Bays emphasized the importance of positive training and support, as untreated problems can escalate into serious issues.

Critical Age for Behavior Intervention

The RVC study identified that puppies exhibiting problem behaviors at the age of 21 months face an increased risk of being rehomed or euthanized.

The research underscores the pivotal role of early intervention in shaping a dog’s long-term emotional health.

Training Methods and Risks

While the study advocates for attending puppy classes and using positive training techniques, it also highlighted a concerning trend.

Four in five participants reported using aversive training methods, such as moving the dog or shouting.

The study warns that punishment-based training can lead to anxiety and further problem behaviors, emphasizing the need for effective guidance to owners.

Concerns Over Dog-Related Injuries

The study’s release comes in the wake of a notable increase in cases where out-of-control dogs caused injuries, rising by over a third between 2018 and 2022.
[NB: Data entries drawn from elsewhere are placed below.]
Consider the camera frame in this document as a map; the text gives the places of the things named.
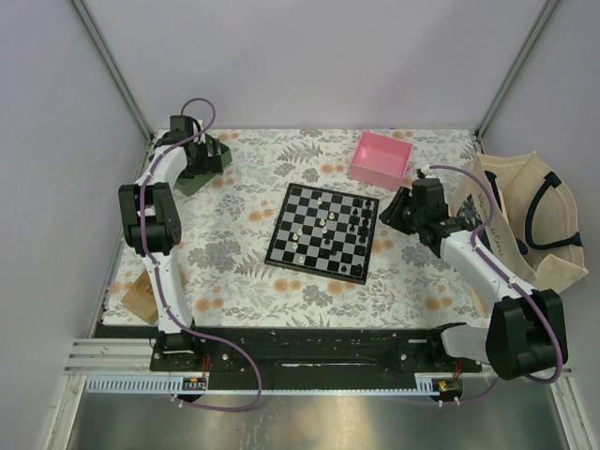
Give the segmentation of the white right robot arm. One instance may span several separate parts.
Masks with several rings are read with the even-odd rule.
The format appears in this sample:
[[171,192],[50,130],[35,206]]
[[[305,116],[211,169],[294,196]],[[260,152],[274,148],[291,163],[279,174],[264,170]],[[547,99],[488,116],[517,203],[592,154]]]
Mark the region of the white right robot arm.
[[561,297],[538,290],[502,264],[462,217],[452,217],[437,178],[401,188],[381,213],[383,224],[415,234],[422,245],[458,271],[490,309],[486,328],[453,323],[438,327],[440,339],[427,346],[428,363],[446,371],[459,358],[491,366],[503,380],[537,380],[552,369],[555,382],[568,359]]

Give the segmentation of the brown cardboard box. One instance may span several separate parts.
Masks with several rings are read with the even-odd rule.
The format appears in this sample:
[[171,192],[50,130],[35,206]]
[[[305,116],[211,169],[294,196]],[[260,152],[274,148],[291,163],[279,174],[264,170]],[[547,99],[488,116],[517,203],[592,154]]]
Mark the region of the brown cardboard box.
[[155,325],[158,322],[158,307],[146,271],[143,271],[127,289],[122,305],[148,325]]

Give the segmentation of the floral table cloth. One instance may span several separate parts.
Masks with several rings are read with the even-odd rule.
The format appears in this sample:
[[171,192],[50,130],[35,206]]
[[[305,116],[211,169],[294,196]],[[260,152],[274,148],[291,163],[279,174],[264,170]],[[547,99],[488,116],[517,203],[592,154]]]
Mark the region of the floral table cloth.
[[430,328],[482,326],[457,272],[413,236],[378,226],[365,285],[269,266],[264,257],[287,186],[392,192],[352,180],[358,129],[218,129],[232,164],[192,196],[177,194],[179,270],[204,326]]

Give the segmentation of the pink plastic tray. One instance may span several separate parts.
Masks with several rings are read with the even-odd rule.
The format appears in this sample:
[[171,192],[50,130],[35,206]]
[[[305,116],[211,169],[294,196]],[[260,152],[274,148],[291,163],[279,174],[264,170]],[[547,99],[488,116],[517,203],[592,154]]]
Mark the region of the pink plastic tray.
[[412,150],[411,143],[365,131],[348,175],[356,181],[397,191],[404,181]]

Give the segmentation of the black white chess board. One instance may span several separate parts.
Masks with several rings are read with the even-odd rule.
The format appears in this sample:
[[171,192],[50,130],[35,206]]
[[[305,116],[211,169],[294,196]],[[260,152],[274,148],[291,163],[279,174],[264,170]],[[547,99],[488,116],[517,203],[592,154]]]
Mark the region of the black white chess board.
[[372,197],[291,183],[264,262],[364,285],[378,209]]

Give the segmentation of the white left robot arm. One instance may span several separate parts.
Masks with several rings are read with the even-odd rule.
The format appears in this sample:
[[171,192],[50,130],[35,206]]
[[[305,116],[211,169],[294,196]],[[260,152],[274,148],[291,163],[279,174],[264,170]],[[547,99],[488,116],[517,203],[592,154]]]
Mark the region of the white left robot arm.
[[157,304],[154,352],[183,370],[201,364],[203,347],[190,334],[194,320],[178,268],[182,226],[173,189],[189,195],[230,162],[227,146],[207,135],[199,121],[179,113],[170,118],[170,129],[156,142],[142,175],[118,189],[126,243],[141,257]]

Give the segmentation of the green plastic tray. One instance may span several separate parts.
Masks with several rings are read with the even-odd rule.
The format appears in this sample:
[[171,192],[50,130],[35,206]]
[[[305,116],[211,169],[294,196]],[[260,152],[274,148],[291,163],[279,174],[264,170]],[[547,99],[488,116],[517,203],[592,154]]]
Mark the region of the green plastic tray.
[[175,182],[175,186],[186,196],[193,195],[218,174],[223,174],[233,161],[230,147],[219,139],[207,138],[200,147],[206,148],[207,161],[199,168],[186,168]]

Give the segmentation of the cream canvas tote bag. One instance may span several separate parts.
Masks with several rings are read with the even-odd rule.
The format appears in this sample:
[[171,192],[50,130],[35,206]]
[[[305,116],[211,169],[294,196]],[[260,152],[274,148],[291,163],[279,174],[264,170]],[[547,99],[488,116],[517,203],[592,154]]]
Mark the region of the cream canvas tote bag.
[[508,269],[536,289],[556,293],[588,274],[573,194],[539,156],[479,154],[470,172],[485,185],[494,204],[464,177],[450,208],[473,227],[492,217],[481,241]]

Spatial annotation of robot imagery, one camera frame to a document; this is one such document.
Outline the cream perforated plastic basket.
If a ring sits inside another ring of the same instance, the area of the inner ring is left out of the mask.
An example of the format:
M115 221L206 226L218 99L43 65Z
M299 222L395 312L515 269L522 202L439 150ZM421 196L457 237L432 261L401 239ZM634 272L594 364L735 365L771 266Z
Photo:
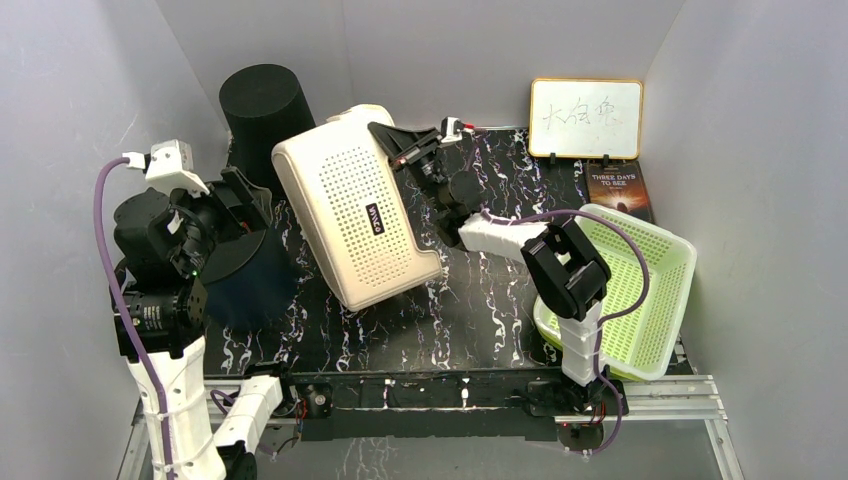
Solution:
M442 273L440 255L415 239L388 157L368 130L371 122L394 123L384 107L359 104L271 151L320 272L350 311Z

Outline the dark blue plastic bin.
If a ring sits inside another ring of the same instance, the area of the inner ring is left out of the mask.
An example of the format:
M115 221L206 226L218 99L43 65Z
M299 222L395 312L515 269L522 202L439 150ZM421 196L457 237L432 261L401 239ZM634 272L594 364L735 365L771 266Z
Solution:
M208 294L206 319L237 332L270 326L298 290L296 270L274 228L218 245L200 280Z

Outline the black ribbed plastic bin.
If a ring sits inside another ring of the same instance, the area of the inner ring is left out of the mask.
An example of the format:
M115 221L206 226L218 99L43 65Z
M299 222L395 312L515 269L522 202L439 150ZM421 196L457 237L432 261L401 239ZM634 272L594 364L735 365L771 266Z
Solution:
M247 180L285 196L272 163L274 147L315 127L296 74L277 64L256 64L230 75L219 103L232 137L228 164Z

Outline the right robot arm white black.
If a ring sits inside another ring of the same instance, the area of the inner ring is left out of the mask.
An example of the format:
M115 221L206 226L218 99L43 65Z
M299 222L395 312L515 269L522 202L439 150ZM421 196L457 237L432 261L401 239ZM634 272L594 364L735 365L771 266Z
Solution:
M448 247L482 252L523 264L542 303L561 327L592 324L607 293L611 270L571 215L548 221L496 217L483 207L482 186L464 168L448 173L441 149L461 141L474 127L446 117L439 128L407 130L378 121L367 129L390 168L409 171L434 209L433 224Z

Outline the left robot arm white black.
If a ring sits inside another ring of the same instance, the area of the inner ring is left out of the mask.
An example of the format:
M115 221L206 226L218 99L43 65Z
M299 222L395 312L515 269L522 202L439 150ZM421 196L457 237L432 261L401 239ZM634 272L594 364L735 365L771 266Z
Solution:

Experts emphasize that understanding the risk factors for problem behavior is crucial in providing effective advice to owners.

Conclusion: A Call for Responsible Dog Ownership

In conclusion, the RVC study serves as a call for responsible dog ownership, recognizing the challenges faced by those acquiring puppies during the pandemic.

The findings underscore the need for education, support, and positive training methods to ensure the well-being of both dogs and owners.